Accepted proposal: a goroutine leak profile in the Go standard library

Table of contents

Go 1.27 is getting a goroutine leak detector in runtime/pprof. The proposal was accepted in April.

A few common goroutine leaks

A goroutine leaks when it blocks on a channel or lock that nothing will ever release, so it lingers for the life of the process.

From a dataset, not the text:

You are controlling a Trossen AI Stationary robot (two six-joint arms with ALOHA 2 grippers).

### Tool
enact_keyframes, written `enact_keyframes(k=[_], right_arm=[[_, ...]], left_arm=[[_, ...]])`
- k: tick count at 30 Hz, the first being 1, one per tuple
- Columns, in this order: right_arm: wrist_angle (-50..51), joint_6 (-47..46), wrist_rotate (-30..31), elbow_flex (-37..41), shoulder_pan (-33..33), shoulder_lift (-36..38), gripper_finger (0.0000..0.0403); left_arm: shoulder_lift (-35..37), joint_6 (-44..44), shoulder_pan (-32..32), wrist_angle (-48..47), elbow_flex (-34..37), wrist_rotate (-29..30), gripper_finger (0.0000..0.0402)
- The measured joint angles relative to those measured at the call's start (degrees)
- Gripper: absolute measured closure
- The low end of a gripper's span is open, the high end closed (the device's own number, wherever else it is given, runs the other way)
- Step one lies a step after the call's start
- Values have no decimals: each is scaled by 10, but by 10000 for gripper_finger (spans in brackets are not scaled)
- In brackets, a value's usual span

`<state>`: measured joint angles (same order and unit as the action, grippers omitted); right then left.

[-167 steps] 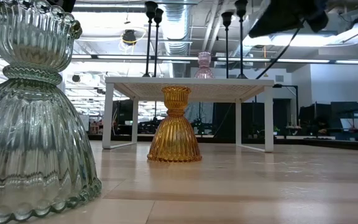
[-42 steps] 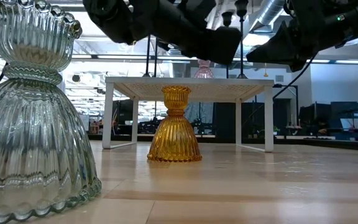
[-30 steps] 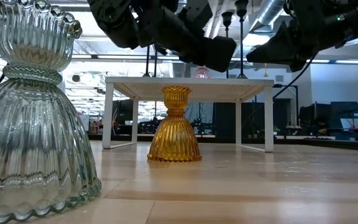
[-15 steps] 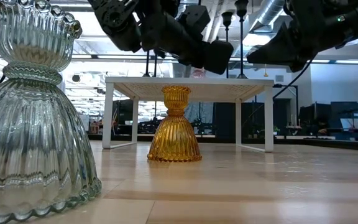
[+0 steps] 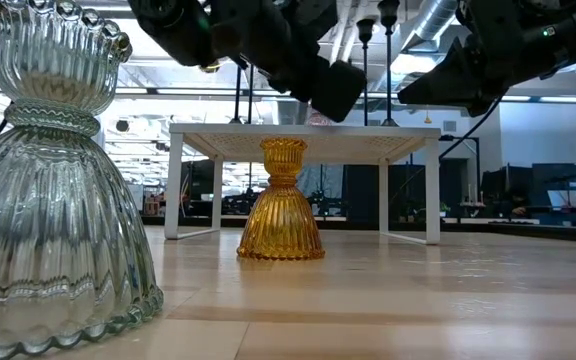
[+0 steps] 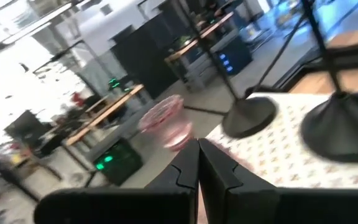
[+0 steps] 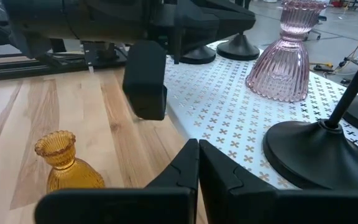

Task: Pick & Place candle stick holders
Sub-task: Put the purple candle holder on the shelf

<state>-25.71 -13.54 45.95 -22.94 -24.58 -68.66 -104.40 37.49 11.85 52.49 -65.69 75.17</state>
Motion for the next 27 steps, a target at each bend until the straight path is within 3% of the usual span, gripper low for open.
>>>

I’ve been using uber-go/goleak to catch them in tests.

One is an early return that strands a sender, which I covered in Early return and goroutine leak . It looks like this:

func run(tasks []func() error) error {
    errs := make(chan error) // unbuffered
    var wg sync.WaitGroup
    for _, task := range tasks {
        wg.Go(func() { errs <- task() }) // (1)
    }
    for range tasks {
        if err := <-errs; err != nil {
            return err // (2)
        }
    }
    wg.Wait()
    return nil
}

Here:

  • (1) each task sends its result on the unbuffered channel through wg.Go
  • (2) the first error returns early, so the tasks still queued to send block forever

Giving errs a buffer big enough for every task, or draining all the results before returning, keeps the sends from blocking.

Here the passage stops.